The role of duodenal microbiota in ulcerative colitis
In children with ulcerative colitis, the duodenal microbiota shows significant anomalies that suggest it is involved in colon inflammation.
Intestinal dysbioses are associated with chronic inflammatory bowel disease (CIBD). Until now, data was only available regarding the microbiota of the colon and terminal ileum. However, that of the proximal part of the small intestine may also be involved in colonic inflammation, which is a major issue in cases of ulcerative colitis. The microbiota of the small intestine plays a role in the regulation of local and systemic immunity and in the tolerance to microorganisms and antigens present in the gastrointestinal tract.

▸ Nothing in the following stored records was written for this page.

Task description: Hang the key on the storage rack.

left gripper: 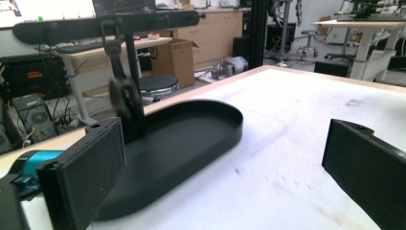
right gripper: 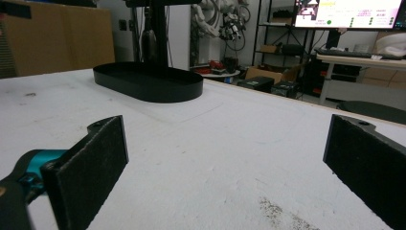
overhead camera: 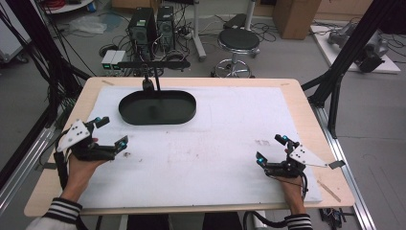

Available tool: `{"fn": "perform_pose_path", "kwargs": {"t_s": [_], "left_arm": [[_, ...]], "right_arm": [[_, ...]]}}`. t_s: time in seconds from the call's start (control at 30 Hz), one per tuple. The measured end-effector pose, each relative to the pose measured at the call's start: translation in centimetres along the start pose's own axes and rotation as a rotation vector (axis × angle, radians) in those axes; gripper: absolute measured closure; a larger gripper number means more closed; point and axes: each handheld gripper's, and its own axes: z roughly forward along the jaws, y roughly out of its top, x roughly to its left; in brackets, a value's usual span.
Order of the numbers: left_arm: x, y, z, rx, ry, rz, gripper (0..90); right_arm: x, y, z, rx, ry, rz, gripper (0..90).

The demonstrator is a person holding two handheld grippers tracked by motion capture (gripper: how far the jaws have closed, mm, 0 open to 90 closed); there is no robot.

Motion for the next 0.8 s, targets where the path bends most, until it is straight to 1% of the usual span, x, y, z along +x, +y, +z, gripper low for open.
{"fn": "perform_pose_path", "kwargs": {"t_s": [0.03, 0.1, 0.13, 0.2, 0.27, 0.3, 0.33, 0.37, 0.4, 0.43, 0.47, 0.53, 0.6, 0.67, 0.7, 0.8], "left_arm": [[-0.1, -0.7, -0.4, -0.005, 0.009, -0.009, 1.7], [-0.1, -2.0, -1.2, -0.028, 0.018, -0.041, 1.7], [-0.1, -2.7, -1.5, -0.037, 0.025, -0.051, 1.7], [-0.2, -3.8, -2.1, -0.057, 0.038, -0.065, 1.7], [-0.5, -4.5, -2.5, -0.083, 0.036, -0.066, 1.7], [-0.7, -4.7, -2.6, -0.082, 0.039, -0.057, 1.7], [-0.8, -4.9, -2.6, -0.086, 0.032, -0.054, 1.7], [-0.8, -5.1, -2.6, -0.078, 0.034, -0.057, 1.7], [-0.9, -5.3, -2.6, -0.069, 0.028, -0.061, 1.7], [-1.0, -5.4, -2.6, -0.077, 0.033, -0.051, 1.7], [-1.1, -5.4, -2.7, -0.086, 0.035, -0.037, 1.7], [-1.4, -5.6, -2.9, -0.111, 0.045, -0.017, 1.7], [-1.3, -5.6, -3.0, -0.117, 0.046, -0.029, 1.7], [-1.2, -5.6, -2.9, -0.110, 0.049, -0.035, 1.7], [-1.3, -5.6, -2.9, -0.109, 0.048, -0.033, 1.7], [-1.2, -5.6, -3.0, -0.109, 0.048, -0.039, 1.7]], "right_arm": [[0.0, 0.0, 0.0, -0.002, 0.001, 0.002, 0.4], [-0.1, 0.0, 0.0, -0.007, -0.005, 0.001, 0.4], [-0.1, 0.0, 0.0, -0.002, -0.001, 0.017, 0.4], [-0.2, 0.0, 0.0, -0.008, -0.004, 0.018, 0.4], [-0.2, 0.0, -0.1, -0.004, -0.003, 0.025, 0.4], [-0.1, 0.0, 0.0, -0.004, -0.003, 0.020, 0.4], [-0.1, 0.0, 0.0, -0.002, -0.002, 0.020, 0.4], [-0.1, 0.0, 0.0, -0.006, -0.006, 0.004, 0.4], [-0.1, 0.0, 0.0, -0.007, -0.005, 0.003, 0.4], [-0.1, 0.0, 0.0, -0.007, -0.005, 0.005, 0.4], [-0.1, 0.0, 0.0, -0.003, -0.004, 0.017, 0.4], [-0.1, 0.0, -0.1, -0.001, -0.002, 0.019, 0.4], [-0.1, 0.0, 0.0, -0.003, -0.003, 0.017, 0.4], [-0.1, 0.0, 0.0, -0.005, -0.008, -0.002, 0.4], [0.0, 0.0, 0.0, 0.002, -0.006, 0.011, 0.4], [0.1, 0.0, -0.1, -0.005, -0.014, 0.004, 0.4]]}}
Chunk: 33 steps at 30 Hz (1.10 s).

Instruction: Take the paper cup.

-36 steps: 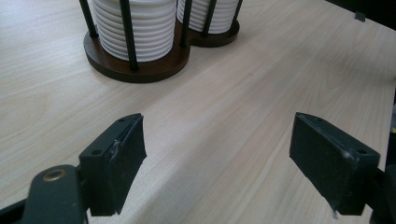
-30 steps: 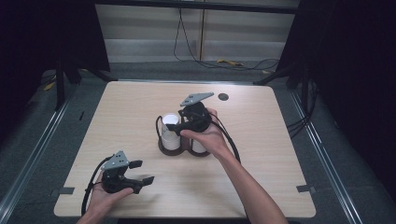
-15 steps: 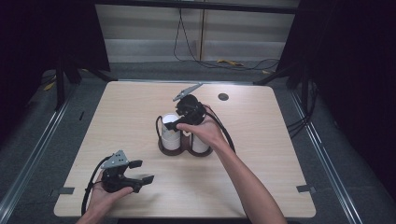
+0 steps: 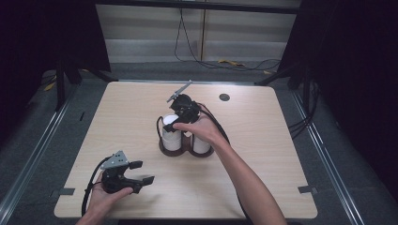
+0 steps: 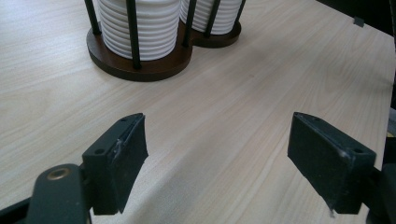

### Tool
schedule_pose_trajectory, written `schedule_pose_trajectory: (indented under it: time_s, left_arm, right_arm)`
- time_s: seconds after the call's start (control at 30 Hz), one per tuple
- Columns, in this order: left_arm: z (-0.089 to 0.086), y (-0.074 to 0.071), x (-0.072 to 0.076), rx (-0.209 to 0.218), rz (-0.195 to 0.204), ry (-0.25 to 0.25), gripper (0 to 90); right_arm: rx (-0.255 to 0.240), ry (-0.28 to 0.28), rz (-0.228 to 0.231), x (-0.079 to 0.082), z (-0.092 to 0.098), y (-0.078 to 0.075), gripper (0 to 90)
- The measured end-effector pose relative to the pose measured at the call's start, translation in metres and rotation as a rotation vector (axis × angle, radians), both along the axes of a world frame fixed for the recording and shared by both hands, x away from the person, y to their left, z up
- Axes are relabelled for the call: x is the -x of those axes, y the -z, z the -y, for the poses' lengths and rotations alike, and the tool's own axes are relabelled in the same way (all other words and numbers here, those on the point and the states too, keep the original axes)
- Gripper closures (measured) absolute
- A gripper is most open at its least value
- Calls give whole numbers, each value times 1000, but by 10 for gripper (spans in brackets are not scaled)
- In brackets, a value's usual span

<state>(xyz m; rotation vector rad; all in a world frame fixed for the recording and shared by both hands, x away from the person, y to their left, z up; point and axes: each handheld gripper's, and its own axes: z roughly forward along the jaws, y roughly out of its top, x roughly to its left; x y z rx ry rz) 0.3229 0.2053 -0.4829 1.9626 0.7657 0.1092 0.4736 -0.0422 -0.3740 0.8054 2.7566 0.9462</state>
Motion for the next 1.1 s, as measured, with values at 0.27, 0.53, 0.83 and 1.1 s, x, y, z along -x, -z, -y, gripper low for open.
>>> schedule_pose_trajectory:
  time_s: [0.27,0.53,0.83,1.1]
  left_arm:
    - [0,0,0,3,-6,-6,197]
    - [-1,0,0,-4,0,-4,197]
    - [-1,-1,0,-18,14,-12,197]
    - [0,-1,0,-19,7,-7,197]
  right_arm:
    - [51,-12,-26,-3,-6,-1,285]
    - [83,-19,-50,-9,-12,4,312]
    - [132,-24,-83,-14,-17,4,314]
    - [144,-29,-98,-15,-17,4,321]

Researchers analyzed children’s duodenal microbiota in duodenal fluid samples extracted before carrying out biopsies as part of CIBD screening tests. They then compared the composition between subjects who had ulcerative colitis (n=8), Crohn’s disease (n=5) and those without CIBD (n=8). Children with ulcerative colitis had a duodenal microbiota that differed from that of healthy subjects. It showed reduced bacterial diversity, with a significant depletion of Firmicutes, Actinobacteria, and Bacteroidetes. Several bacterial genera were also present in scarse amounts: Collinsella, Lactobacillus, Bacillus, and an unidentified genus belonging to the order Sphingobacteriales. According to the study’s authors, lower bacterial diversity could be explained by limited exposure to microorganisms through diet or the environment. This hypothesis is in line with the observation that there is an increased prevalence of CIBD in countries with high levels of hygiene. In children with Crohn’s disease, bacterial diversity also seemed to be reduced, but the results varied within the group and the differences were not significant.
Sjöberg F et al. Low-complexity microbiota in the duodenum of children with newly diagnosed ulcerative colitis. PLoS One. 2017 Oct 19;12(10):e0186178.